EXERCISE INSTRUCTIONS – The response must hold only the lines from the line containing "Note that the" through the end of the listing, exactly as written.

..........

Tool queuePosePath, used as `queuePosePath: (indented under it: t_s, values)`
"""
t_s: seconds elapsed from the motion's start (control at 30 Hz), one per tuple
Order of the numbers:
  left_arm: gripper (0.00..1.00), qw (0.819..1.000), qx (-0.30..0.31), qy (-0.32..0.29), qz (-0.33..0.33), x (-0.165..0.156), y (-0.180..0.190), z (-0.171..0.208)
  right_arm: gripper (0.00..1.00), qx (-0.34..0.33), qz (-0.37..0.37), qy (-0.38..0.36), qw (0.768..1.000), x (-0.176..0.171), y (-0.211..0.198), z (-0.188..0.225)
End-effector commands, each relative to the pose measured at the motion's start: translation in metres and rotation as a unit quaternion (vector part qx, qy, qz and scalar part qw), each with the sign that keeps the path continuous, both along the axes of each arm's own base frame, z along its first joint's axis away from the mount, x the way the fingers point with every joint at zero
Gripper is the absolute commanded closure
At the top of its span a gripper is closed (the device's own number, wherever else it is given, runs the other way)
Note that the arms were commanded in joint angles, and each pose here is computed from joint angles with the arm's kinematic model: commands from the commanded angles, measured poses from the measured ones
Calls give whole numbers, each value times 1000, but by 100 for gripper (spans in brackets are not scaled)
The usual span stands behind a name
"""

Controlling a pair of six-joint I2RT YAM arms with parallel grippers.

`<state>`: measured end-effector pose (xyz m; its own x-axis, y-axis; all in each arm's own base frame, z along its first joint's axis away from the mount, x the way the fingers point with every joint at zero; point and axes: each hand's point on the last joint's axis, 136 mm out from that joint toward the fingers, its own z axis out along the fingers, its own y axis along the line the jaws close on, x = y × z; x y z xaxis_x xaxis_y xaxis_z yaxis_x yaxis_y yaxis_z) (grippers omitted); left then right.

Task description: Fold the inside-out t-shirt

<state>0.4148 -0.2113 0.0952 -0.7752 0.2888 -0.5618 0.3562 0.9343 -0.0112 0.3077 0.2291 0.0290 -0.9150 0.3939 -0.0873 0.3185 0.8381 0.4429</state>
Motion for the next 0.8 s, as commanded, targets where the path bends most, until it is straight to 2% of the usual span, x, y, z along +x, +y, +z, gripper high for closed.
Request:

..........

OUTPUT OF THE TASK –
Note that the arms were commanded in joint angles, and each pose here is computed from joint angles with the arm's kinematic model: commands from the commanded angles, measured poses from the measured ones
Calls give whole numbers, each value times 1000, but by 100 for gripper (spans in brackets are not scaled)
The usual span stands behind a name
"""

Controlling a pair of six-joint I2RT YAM arms with parallel grippers.

`<state>`: measured end-effector pose (xyz m; its own x-axis, y-axis; all in each arm's own base frame, z along its first joint's axis away from the mount, x the way the fingers point with every joint at zero; point and axes: each hand's point on the last joint's axis, 136 mm out from that joint toward the fingers, its own z axis out along the fingers, its own y axis along the line the jaws close on, x = y × z; x y z xaxis_x xaxis_y xaxis_z yaxis_x yaxis_y yaxis_z) (grippers omitted); left then right.

Task description: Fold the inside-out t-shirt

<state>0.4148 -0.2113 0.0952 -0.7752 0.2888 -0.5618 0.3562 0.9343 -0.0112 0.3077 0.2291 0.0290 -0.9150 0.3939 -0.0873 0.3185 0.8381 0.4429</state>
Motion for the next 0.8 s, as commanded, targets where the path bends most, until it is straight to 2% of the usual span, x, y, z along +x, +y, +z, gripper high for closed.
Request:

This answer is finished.